Václav Havel, former president of Czechoslovakia, said in Disturbing the Peace that hope “is a dimension of the soul, and it’s not essentially dependent on some particular observation of the world or estimate of the situation. . . . It is an orientation of the spirit, and orientation of the heart; it transcends the world that is immediately experienced, and is anchored somewhere beyond its horizons.” To me, intrinsic hope is also that of God in everyone; the inner light; the quiet, still voice; and the experience of the Great Mystery

 

Kate Davies, “A Quaker Perspective on Hope,” Friends Journal, September 1, 2018

 

The Ocean of Light Prevails

By Margaret Slavin

 
View of a sunset over a river
 

I grew up with that story of a young man who endured torture and torment and death, Jesus on the cross. But then there was that empty cross, the stone rolled away from the tomb, and “Christ is risen.” The central Christian story was –still is?-- that life triumphs over death.


This story is supposed to give us hope, and in my own life it has.


I can see that it is a fact that everyone who dies is physically still here. The molecules that form our bodies do not leave the planet—except for a few bits that may have shot off as part of rockets into outer space! Physically we stay here, and we recycle into wind and water and trees. 


What happens to our specific energy, the person we knew and who is gone? My life is full of stories of loved ones reappearing after death. I do not know how to sort out the tricks our minds and hearts play on us when we long so much to see a person again, but I keep a very open mind. I have experienced things myself which make me feel that those I love hang around, at least for a while, after they die. 

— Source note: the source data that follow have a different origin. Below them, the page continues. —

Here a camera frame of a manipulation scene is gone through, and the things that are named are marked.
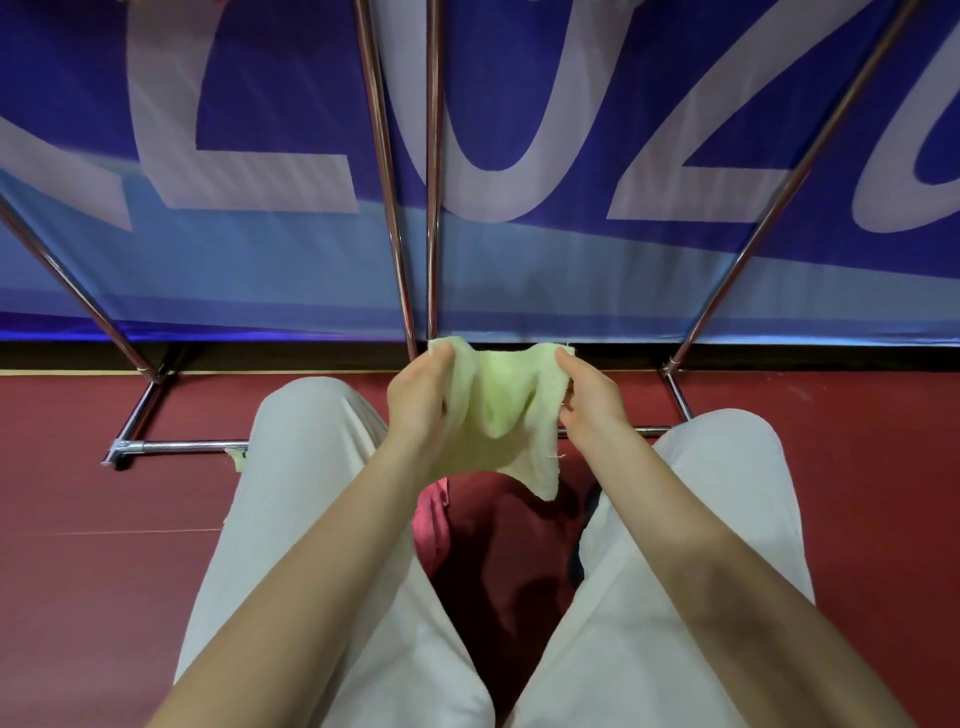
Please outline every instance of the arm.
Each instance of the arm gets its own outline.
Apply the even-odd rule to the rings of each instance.
[[[560,415],[733,704],[752,728],[914,722],[832,624],[639,437],[616,385],[559,350]]]
[[[386,441],[198,655],[149,728],[306,723],[426,485],[452,356],[441,347],[395,377]]]

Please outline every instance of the metal pole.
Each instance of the metal pole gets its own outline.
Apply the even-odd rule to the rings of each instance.
[[[130,440],[121,443],[117,452],[122,456],[133,455],[173,455],[197,452],[224,452],[226,449],[238,449],[246,452],[249,440]]]
[[[662,372],[663,379],[666,381],[667,386],[670,388],[670,394],[673,395],[674,401],[677,403],[677,406],[680,408],[680,414],[684,416],[684,420],[690,422],[693,419],[693,413],[690,411],[690,405],[686,403],[684,399],[684,393],[680,391],[680,385],[677,383],[676,379],[673,378],[673,375],[669,372]]]
[[[403,262],[403,240],[400,237],[399,204],[396,201],[394,182],[394,158],[390,149],[390,130],[387,126],[387,103],[383,93],[383,73],[380,56],[373,36],[373,22],[368,0],[353,0],[356,17],[357,43],[360,46],[360,63],[363,66],[364,85],[367,87],[367,107],[373,129],[373,146],[376,148],[376,163],[380,169],[380,186],[383,189],[383,212],[387,218],[390,246],[394,253],[396,288],[400,294],[403,312],[403,334],[407,341],[407,354],[417,358],[417,331],[414,326],[414,311],[410,304],[410,289],[407,287],[406,265]]]
[[[440,211],[444,186],[444,2],[426,0],[426,309],[427,338],[437,338],[440,308]]]
[[[672,429],[670,425],[639,425],[634,430],[643,437],[660,437]],[[557,436],[566,439],[566,429],[557,428]],[[249,440],[129,440],[117,447],[117,452],[125,457],[136,455],[173,455],[198,452],[223,452],[236,449],[246,452]]]
[[[774,193],[770,203],[767,205],[766,211],[763,213],[763,216],[760,218],[760,221],[757,223],[754,231],[747,239],[746,244],[733,260],[733,263],[731,264],[731,267],[727,271],[726,275],[721,279],[720,283],[710,294],[710,297],[707,299],[707,303],[704,305],[700,315],[690,328],[686,338],[677,349],[677,352],[670,357],[666,363],[666,366],[663,367],[663,372],[666,375],[673,375],[684,363],[686,353],[689,351],[690,346],[700,335],[704,325],[707,323],[707,321],[709,321],[710,316],[713,315],[714,311],[716,311],[717,307],[721,302],[723,302],[726,295],[730,292],[733,282],[736,281],[740,273],[743,272],[743,268],[756,250],[756,246],[761,240],[763,240],[766,234],[773,227],[774,223],[777,222],[778,218],[780,218],[780,214],[783,213],[783,210],[793,199],[793,196],[797,194],[797,190],[799,190],[801,185],[803,185],[803,183],[806,181],[806,177],[810,173],[813,163],[823,151],[824,146],[827,144],[830,137],[833,136],[833,133],[839,128],[840,122],[850,109],[853,100],[863,89],[864,85],[866,85],[867,81],[869,81],[880,61],[886,55],[887,51],[890,50],[890,47],[900,35],[900,31],[902,31],[903,27],[906,25],[906,21],[909,18],[910,13],[912,13],[919,4],[920,0],[903,0],[903,2],[900,3],[896,14],[887,25],[883,35],[876,42],[876,45],[874,46],[873,51],[871,51],[870,56],[863,62],[863,65],[860,66],[860,70],[857,72],[856,76],[848,86],[847,92],[843,95],[843,98],[837,102],[837,105],[834,107],[833,112],[830,114],[827,121],[824,122],[820,132],[810,143],[810,146],[806,150],[803,158],[801,158],[797,166],[786,176],[786,178],[783,180],[783,183]]]
[[[143,394],[140,395],[140,399],[133,408],[133,412],[130,413],[127,421],[123,427],[120,428],[119,434],[117,434],[116,438],[114,438],[110,444],[110,449],[107,450],[107,454],[104,455],[104,459],[100,463],[101,465],[107,465],[112,468],[120,467],[120,461],[125,454],[123,452],[123,446],[125,446],[132,437],[136,437],[144,425],[150,420],[156,406],[160,403],[160,400],[163,399],[167,387],[173,380],[172,372],[176,368],[182,351],[183,347],[179,344],[171,345],[167,349],[162,361],[160,361],[160,366],[157,367],[159,382],[151,381]]]
[[[643,437],[660,437],[669,432],[673,427],[670,425],[635,425],[634,431]],[[566,439],[566,427],[557,427],[557,437],[561,440]]]
[[[130,339],[116,327],[104,310],[93,300],[90,294],[86,292],[84,287],[70,275],[66,267],[50,252],[50,249],[40,240],[39,235],[37,235],[33,228],[27,224],[27,221],[13,209],[13,206],[2,194],[0,194],[0,219],[3,220],[4,225],[6,225],[7,228],[10,229],[10,232],[23,244],[23,247],[30,251],[34,258],[39,261],[40,265],[55,276],[73,298],[86,309],[97,326],[100,327],[103,333],[110,337],[110,341],[112,341],[117,349],[127,357],[128,361],[136,367],[136,370],[153,384],[159,384],[161,377],[154,368],[154,365],[147,361],[143,354],[136,350],[136,347],[130,342]]]

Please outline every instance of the pink fabric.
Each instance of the pink fabric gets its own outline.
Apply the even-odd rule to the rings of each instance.
[[[449,502],[446,478],[428,485],[417,499],[414,544],[423,570],[431,579],[450,552],[450,523],[446,519]]]

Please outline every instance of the white letter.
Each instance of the white letter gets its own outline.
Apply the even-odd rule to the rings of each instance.
[[[960,23],[903,99],[853,193],[853,220],[870,232],[901,232],[960,210],[960,180],[926,184],[914,167],[924,141],[960,92]]]
[[[200,91],[223,11],[210,0],[130,3],[133,135],[156,192],[170,207],[356,212],[344,155],[197,150]]]
[[[780,0],[690,89],[616,186],[608,218],[752,223],[784,169],[684,167],[710,135],[870,0]]]
[[[550,98],[530,147],[512,167],[484,170],[460,149],[444,123],[444,206],[484,223],[513,220],[543,202],[580,153],[607,93],[634,3],[573,0]],[[378,0],[377,27],[396,123],[422,180],[426,179],[426,7]]]
[[[80,212],[132,230],[123,181],[0,118],[0,168]]]

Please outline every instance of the hand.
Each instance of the hand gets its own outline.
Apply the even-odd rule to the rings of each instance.
[[[573,380],[573,394],[560,407],[560,422],[576,449],[588,456],[617,431],[633,431],[612,379],[563,349],[557,349],[556,356]]]
[[[388,439],[416,451],[428,470],[444,445],[444,385],[453,364],[453,345],[445,341],[410,362],[387,387]]]

What about the death of the planet, though, as a habitable place for human beings? What about the permanent loss of human culture and civilization, art and music, theatre, film, song, poetry? The ancient tales we tell, the gestures of kindness and courtesy that put broken people back together and lead to love? This is the hard one: to find myself close to the end of a long life and to see the institutions of hospitals, schools, civility, democracy, not to mention churches and mosques, temples and synagogues crumbling into useless or despised pieces of our past. We have all worked so hard to bring us to this moment of safety and compassion, only to have it disappear, and systems of brutality and disrespect take its place. Where is hope? 


The Egyptians had the resurrection symbol of the scarab beetle, a startlingly beautiful insect they saw come crawling out of a dungheap. We know now that the beetle emerged from eggs left in the dung by the parent beetle, but the metaphor remains the same. Startling beauty emerges from disgusting and wasteful times.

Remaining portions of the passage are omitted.